Es el misterioso botón que deja la exposición de motivos en el aire, en la nada, y que con una picazón de ansiedad me obliga repetir cada uno de los pasos ya realizados, séase teclear el número, recibir el molesto impacto de una tonada en bucle que se reproduce a un volumen multiplicado que también multiplica mi irascibilidad, seguida de una grabación que la humanidad (cada usuario en su idioma, por supuesto) podría declamar a coro –un coro empastando en distintas voces, para darle un plus de polifonía–, durante la cual uno, infeliz, se empeña en adelantar la respuesta: «¡Este mismo!» (refiriéndome al número telefónico sobre el que deseo hacer la consulta) antes de que finalice la locución de la gigantesca computadora del call center, lo que me fuerza a repetir «¡Este mismo!» como la cotorra de una vieja solterona, hasta en cuatro ocasiones mientras la voz grabada hace oídos sordos. Acto seguido vuelve el jingle borgiano que me obliga a separar el terminal del rostro para que no me dañe el sentido de la audición. 

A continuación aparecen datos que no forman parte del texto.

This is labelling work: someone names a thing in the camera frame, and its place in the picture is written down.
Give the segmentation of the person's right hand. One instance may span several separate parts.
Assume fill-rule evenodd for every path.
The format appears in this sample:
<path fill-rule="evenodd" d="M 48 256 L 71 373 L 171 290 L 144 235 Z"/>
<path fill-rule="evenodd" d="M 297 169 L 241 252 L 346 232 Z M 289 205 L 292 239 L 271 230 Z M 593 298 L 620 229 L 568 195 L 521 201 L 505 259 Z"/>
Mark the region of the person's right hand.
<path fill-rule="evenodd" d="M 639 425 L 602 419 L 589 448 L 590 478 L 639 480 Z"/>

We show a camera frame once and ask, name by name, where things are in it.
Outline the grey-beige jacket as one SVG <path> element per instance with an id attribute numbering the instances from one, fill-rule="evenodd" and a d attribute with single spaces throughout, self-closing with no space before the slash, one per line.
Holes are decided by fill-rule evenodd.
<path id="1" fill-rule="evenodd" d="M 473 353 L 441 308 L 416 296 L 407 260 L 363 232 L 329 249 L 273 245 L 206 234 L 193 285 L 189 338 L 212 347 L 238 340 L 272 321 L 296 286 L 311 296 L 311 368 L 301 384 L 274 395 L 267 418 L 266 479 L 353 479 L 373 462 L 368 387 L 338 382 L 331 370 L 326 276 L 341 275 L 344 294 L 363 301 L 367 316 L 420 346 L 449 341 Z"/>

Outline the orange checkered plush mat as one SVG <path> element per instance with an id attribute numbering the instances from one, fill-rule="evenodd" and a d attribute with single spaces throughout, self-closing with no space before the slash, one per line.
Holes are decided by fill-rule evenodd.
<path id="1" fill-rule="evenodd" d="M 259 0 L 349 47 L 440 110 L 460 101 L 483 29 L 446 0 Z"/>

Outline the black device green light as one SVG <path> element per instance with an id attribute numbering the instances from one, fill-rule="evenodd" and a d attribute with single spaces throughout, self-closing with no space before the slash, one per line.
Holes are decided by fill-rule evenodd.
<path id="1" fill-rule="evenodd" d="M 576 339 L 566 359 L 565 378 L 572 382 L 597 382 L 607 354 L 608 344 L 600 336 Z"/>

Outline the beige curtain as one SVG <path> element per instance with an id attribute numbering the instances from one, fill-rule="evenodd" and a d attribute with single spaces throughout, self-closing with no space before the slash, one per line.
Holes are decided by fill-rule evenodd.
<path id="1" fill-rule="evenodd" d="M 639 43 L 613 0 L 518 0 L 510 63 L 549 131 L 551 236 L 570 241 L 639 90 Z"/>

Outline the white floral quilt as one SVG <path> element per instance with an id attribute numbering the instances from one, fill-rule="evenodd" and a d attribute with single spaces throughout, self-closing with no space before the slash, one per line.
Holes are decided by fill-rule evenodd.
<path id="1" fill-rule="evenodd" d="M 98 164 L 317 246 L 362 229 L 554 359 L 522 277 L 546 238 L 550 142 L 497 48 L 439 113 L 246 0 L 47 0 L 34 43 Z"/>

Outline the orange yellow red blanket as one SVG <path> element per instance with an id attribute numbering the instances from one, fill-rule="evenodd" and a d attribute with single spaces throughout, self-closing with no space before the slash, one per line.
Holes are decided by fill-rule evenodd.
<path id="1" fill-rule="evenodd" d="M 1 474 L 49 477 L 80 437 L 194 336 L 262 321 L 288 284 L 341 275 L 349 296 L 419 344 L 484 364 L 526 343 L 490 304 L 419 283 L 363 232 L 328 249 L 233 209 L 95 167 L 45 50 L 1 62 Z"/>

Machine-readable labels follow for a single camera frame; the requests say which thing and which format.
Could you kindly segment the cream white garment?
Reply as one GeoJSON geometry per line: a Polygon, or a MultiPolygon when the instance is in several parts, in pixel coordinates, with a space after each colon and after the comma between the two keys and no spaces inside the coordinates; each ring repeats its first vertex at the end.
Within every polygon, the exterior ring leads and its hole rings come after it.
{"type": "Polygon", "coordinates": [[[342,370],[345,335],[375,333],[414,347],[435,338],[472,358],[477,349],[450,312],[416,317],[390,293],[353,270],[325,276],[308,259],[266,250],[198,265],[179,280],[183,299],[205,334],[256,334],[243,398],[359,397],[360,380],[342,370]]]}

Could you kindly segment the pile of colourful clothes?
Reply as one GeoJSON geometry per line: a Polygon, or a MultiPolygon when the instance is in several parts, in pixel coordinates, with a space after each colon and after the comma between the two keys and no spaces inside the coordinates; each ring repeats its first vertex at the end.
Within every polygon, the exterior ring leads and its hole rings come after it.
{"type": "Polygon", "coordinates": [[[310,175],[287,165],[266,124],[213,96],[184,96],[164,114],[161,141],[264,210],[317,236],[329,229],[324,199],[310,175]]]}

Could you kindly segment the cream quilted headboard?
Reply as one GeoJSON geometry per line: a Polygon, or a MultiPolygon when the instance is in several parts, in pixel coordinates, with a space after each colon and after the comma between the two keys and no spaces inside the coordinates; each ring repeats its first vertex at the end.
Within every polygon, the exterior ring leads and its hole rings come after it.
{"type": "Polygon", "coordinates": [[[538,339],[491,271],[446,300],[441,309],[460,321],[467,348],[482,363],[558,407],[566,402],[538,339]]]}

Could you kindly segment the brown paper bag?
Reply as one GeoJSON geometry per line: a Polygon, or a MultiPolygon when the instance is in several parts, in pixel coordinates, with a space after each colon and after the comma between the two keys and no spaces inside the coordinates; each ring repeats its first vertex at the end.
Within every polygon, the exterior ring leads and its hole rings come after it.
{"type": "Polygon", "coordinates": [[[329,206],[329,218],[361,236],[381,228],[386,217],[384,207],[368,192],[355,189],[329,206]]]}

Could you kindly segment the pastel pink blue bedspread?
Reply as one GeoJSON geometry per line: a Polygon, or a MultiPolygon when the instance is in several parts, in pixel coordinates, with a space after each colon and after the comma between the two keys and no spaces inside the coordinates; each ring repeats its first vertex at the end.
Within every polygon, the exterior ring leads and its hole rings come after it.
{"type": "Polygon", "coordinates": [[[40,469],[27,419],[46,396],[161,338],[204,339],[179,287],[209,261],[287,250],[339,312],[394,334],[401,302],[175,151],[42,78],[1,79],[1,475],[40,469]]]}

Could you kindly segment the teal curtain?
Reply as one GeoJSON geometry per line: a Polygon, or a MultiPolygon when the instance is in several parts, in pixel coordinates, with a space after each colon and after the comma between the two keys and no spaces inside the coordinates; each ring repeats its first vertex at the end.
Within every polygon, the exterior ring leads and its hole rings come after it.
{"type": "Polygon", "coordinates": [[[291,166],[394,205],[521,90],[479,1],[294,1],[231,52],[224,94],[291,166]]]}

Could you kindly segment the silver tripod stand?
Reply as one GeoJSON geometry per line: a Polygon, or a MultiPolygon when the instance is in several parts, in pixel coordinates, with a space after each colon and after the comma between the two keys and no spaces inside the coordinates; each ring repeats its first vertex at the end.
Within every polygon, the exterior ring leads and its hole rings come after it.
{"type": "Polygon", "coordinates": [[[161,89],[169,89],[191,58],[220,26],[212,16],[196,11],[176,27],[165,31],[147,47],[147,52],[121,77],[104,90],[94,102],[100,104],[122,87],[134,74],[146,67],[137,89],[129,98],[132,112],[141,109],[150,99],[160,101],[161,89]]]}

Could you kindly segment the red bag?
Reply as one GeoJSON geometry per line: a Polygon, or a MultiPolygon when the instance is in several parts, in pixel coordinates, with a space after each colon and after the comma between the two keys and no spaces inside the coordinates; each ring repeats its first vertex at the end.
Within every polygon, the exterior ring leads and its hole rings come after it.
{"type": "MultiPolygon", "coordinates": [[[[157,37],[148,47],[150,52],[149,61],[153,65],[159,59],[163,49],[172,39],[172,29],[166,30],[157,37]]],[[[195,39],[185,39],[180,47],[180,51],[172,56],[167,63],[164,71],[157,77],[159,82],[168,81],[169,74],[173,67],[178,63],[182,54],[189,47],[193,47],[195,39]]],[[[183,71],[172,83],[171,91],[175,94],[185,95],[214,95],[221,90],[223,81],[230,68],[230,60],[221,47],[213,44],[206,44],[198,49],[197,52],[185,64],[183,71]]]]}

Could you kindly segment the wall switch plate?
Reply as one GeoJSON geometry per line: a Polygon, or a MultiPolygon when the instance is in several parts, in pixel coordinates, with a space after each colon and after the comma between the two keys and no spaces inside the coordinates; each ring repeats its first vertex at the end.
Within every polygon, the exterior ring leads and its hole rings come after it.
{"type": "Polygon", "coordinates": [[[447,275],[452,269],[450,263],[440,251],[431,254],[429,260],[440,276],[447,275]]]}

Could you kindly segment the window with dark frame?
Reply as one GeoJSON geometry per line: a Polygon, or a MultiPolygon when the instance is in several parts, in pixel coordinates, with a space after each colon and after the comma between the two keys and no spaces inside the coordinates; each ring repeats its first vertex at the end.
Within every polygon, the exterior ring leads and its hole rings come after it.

Tengo la pulsación acelerada, la oxigenación en sangre dando volteretas. Por experiencia, sé que la máquina no va a dar su pulso a torcer, ya que he comunicado la razón del mi consulta, el malnacido Wifi, y está previsto que los problemas con el Wifi los resuelva directamente el ciclópeo ordenador de la compañía telefónica. «¡Agente!», vuelvo a ser un loro desplumado, «¡Agente!»… y así hasta que los chips tienen piedad de mí y la locutora enlatada se aviene a pasarme con uno de los miles de empleados de la cosa que, lo sé, después de volverme a preguntar por mi número de teléfono y dirección, así como de solicitarme la cifra del DNI, mi nombre y dos apellidos, me va a pedir que le relate pormenorizadamente mi problema, para animarme, sí o sí, a apagar el router y volver a encenderlo pasados unos minutos (mandato que incumplo porque la cajita mágica está dos pisos por debajo del ático en el que trabajo y el cable de la fibra solo llega a la primera planta de nuestro adosado. Además, he certificado repetidamente que es una operación huera). Lo peor es el final irremediable: «Le paso con un agente de nuestro departamento técnico» quien, si no se produce el “click” de desconexión de la llamada, volverá a preguntarme por mi número de teléfono, dirección, DNI, nombre y dos apellidos, para, de seguido, requerirme una narración detallada de cuál es el inconveniente con mi red (es decir, lo mismo que acabo de explicar al primer subalterno). Después me rogará que desconecte y vuelva a conectar el router pasados unos minutos (maniobra que tampoco efectúo y encubro con una mentira piadosa). 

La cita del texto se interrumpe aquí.